## EXERCISE DIRECTIONS
Here the job is to copy the data exactly and to exclude every image from it.

•••

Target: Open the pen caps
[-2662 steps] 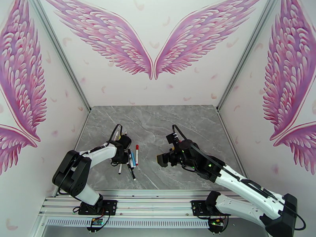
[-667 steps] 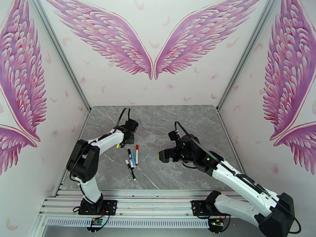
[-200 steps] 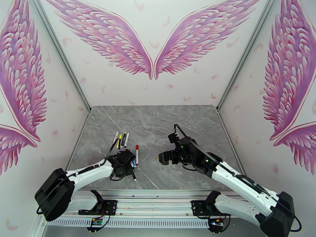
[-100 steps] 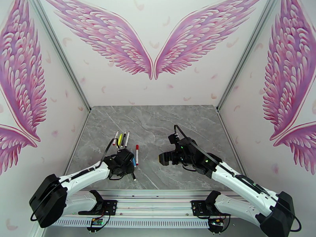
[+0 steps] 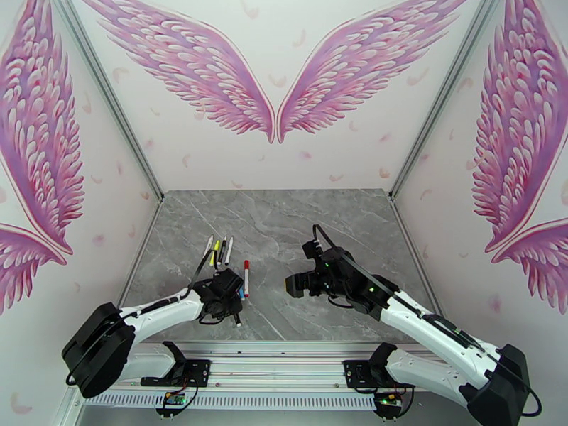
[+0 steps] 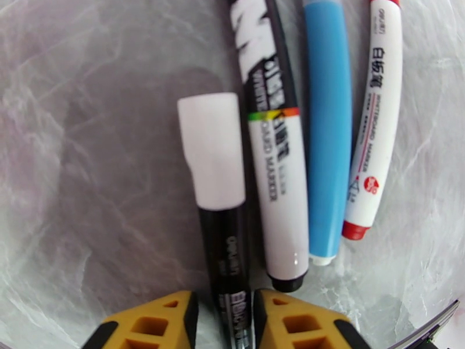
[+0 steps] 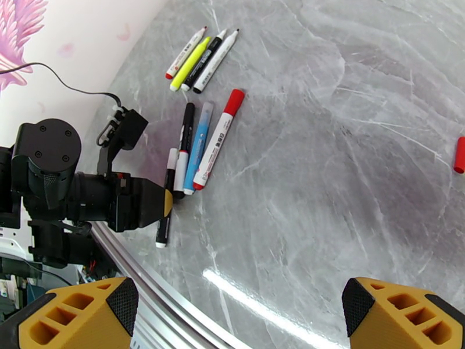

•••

## THE ANSWER
Target: Open the pen caps
[-2662 steps] 
[-667 steps] 
[-200 steps] 
[-100 steps] 
[+0 steps] 
[+0 steps] 
[+0 steps] 

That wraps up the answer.